Instructions for the task ::
Nothing should be left out: write out the whole listing exactly.

Exercise data ::
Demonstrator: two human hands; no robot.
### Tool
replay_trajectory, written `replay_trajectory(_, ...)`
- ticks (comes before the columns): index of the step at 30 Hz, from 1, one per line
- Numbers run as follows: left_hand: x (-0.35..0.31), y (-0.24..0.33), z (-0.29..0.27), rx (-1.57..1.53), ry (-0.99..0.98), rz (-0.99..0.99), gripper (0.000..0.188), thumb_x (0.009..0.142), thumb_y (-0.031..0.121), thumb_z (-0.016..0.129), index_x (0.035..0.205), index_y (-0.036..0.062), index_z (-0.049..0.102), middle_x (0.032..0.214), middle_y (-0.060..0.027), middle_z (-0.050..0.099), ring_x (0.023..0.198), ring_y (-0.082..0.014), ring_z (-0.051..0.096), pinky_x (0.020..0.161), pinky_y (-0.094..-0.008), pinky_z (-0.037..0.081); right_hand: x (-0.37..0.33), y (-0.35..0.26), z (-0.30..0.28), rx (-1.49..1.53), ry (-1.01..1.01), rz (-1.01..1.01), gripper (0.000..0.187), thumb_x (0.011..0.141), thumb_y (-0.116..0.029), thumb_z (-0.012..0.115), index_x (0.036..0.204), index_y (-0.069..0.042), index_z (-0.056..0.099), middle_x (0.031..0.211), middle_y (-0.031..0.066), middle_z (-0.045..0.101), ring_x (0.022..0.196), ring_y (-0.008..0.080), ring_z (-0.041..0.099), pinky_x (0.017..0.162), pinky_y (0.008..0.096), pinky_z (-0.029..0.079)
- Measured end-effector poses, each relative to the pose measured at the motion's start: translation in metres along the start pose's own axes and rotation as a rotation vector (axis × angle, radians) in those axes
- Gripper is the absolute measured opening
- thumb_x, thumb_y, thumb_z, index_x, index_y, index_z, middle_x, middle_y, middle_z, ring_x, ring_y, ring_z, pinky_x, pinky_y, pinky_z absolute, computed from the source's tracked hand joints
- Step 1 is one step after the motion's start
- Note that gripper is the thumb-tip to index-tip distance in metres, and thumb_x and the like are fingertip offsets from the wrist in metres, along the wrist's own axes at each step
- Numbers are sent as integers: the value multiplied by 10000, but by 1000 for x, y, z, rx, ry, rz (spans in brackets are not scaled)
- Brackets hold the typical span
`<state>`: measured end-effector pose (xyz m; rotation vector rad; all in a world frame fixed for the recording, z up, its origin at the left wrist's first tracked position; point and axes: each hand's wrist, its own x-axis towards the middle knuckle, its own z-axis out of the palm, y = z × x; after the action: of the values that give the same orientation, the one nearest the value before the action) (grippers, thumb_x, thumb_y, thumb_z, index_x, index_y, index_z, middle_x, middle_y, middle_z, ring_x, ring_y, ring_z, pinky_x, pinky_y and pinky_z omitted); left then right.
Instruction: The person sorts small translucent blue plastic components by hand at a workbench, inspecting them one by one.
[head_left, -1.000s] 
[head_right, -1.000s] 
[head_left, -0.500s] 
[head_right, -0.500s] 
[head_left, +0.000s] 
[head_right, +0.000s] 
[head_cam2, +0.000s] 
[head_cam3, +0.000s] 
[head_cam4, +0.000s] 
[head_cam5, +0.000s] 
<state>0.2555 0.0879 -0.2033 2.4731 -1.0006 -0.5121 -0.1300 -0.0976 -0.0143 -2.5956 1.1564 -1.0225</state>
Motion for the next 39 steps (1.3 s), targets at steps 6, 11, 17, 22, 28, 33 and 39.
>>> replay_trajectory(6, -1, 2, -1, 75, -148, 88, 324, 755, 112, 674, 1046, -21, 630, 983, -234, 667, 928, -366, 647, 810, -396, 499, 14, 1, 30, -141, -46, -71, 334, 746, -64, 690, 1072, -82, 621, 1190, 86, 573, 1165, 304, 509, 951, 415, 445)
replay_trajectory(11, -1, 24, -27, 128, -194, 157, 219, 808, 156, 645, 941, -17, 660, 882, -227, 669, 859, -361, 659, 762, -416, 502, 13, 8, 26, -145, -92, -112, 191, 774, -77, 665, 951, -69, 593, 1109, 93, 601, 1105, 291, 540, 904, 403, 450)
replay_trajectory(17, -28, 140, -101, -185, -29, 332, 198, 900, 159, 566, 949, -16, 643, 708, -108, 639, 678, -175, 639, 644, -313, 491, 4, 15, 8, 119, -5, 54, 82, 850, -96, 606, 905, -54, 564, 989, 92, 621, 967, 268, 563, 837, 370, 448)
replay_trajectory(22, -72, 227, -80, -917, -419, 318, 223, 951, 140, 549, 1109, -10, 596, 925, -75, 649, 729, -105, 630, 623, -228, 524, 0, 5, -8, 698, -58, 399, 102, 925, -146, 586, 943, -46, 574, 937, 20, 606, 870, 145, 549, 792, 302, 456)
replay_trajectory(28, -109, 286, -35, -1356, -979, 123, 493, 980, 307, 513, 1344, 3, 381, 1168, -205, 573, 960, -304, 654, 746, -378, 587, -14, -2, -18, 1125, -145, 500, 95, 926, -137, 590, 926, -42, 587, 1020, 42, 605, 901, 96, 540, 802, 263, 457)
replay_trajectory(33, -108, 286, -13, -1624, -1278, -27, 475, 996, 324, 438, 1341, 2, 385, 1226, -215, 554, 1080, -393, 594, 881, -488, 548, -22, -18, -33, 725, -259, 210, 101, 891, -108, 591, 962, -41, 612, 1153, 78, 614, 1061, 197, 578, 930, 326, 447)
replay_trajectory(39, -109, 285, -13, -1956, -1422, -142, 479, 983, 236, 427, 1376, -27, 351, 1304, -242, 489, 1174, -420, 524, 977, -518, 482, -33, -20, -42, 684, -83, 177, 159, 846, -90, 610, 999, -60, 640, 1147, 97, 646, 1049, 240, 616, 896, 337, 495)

Solution to this problem ::
Demonstrator: two human hands; no robot.
### Tool
replay_trajectory, written `replay_trajectory(_, ...)`
- ticks (comes before the columns): index of the step at 30 Hz, from 1, one per line
- Numbers run as follows: left_hand: x (-0.35..0.31), y (-0.24..0.33), z (-0.29..0.27), rx (-1.57..1.53), ry (-0.99..0.98), rz (-0.99..0.99), gripper (0.000..0.188), thumb_x (0.009..0.142), thumb_y (-0.031..0.121), thumb_z (-0.016..0.129), index_x (0.035..0.205), index_y (-0.036..0.062), index_z (-0.049..0.102), middle_x (0.032..0.214), middle_y (-0.060..0.027), middle_z (-0.050..0.099), ring_x (0.023..0.198), ring_y (-0.082..0.014), ring_z (-0.051..0.096), pinky_x (0.020..0.161), pinky_y (-0.094..-0.008), pinky_z (-0.037..0.081); right_hand: x (-0.37..0.33), y (-0.35..0.26), z (-0.30..0.28), rx (-1.49..1.53), ry (-1.01..1.01), rz (-1.01..1.01), gripper (0.000..0.187), thumb_x (0.011..0.141), thumb_y (-0.116..0.029), thumb_z (-0.012..0.115), index_x (0.036..0.204), index_y (-0.069..0.042), index_z (-0.056..0.099), middle_x (0.031..0.211), middle_y (-0.031..0.066), middle_z (-0.045..0.101), ring_x (0.022..0.196), ring_y (-0.008..0.080), ring_z (-0.041..0.099), pinky_x (0.017..0.162), pinky_y (0.008..0.096), pinky_z (-0.029..0.079)
- Measured end-effector poses, each relative to the pose measured at the motion's start: translation in metres along the start pose's own axes and rotation as a rotation vector (axis × angle, radians) in those axes
- Gripper is the absolute measured opening
- thumb_x, thumb_y, thumb_z, index_x, index_y, index_z, middle_x, middle_y, middle_z, ring_x, ring_y, ring_z, pinky_x, pinky_y, pinky_z absolute, computed from the source's tracked hand joints
- Step 1 is one step after the motion's start
- Note that gripper is the thumb-tip to index-tip distance in metres, and thumb_x and the like are fingertip offsets from the wrist in metres, along the wrist's own axes at each step
- Numbers are sent as integers: the value multiplied by 10000, but by 1000 for x, y, z, rx, ry, rz (spans in brackets are not scaled)
- Brackets hold the typical span
`<state>`: measured end-effector pose (xyz m; rotation vector rad; all in a world frame fixed for the recording, z up, its origin at the left wrist's first tracked position; point and axes: each hand's wrist, its own x-axis towards the middle knuckle, its own z-axis out of the palm, y = z × x; after the action: of the values that give the same orientation, the one nearest the value before the action) (grippers, thumb_x, thumb_y, thumb_z, index_x, index_y, index_z, middle_x, middle_y, middle_z, ring_x, ring_y, ring_z, pinky_x, pinky_y and pinky_z omitted); left then right.
Instruction: The person sorts small translucent blue plastic components by hand at a workbench, inspecting them one by one.
[head_left, -1.000s] 
[head_right, -1.000s] 
[head_left, -0.500s] 
[head_right, -0.500s] 
[head_left, +0.000s] 
[head_right, +0.000s] 
[head_cam2, +0.000s] 
[head_cam3, +0.000s] 
[head_cam4, +0.000s] 
[head_cam5, +0.000s] 
<state>0.2555 0.0879 -0.2033 2.4731 -1.0006 -0.5121 -0.1300 -0.0976 -0.0143 -2.5956 1.1564 -1.0225</state>
Motion for the next 39 steps (1.3 s), targets at steps 6, 11, 17, 22, 28, 33 and 39.
>>> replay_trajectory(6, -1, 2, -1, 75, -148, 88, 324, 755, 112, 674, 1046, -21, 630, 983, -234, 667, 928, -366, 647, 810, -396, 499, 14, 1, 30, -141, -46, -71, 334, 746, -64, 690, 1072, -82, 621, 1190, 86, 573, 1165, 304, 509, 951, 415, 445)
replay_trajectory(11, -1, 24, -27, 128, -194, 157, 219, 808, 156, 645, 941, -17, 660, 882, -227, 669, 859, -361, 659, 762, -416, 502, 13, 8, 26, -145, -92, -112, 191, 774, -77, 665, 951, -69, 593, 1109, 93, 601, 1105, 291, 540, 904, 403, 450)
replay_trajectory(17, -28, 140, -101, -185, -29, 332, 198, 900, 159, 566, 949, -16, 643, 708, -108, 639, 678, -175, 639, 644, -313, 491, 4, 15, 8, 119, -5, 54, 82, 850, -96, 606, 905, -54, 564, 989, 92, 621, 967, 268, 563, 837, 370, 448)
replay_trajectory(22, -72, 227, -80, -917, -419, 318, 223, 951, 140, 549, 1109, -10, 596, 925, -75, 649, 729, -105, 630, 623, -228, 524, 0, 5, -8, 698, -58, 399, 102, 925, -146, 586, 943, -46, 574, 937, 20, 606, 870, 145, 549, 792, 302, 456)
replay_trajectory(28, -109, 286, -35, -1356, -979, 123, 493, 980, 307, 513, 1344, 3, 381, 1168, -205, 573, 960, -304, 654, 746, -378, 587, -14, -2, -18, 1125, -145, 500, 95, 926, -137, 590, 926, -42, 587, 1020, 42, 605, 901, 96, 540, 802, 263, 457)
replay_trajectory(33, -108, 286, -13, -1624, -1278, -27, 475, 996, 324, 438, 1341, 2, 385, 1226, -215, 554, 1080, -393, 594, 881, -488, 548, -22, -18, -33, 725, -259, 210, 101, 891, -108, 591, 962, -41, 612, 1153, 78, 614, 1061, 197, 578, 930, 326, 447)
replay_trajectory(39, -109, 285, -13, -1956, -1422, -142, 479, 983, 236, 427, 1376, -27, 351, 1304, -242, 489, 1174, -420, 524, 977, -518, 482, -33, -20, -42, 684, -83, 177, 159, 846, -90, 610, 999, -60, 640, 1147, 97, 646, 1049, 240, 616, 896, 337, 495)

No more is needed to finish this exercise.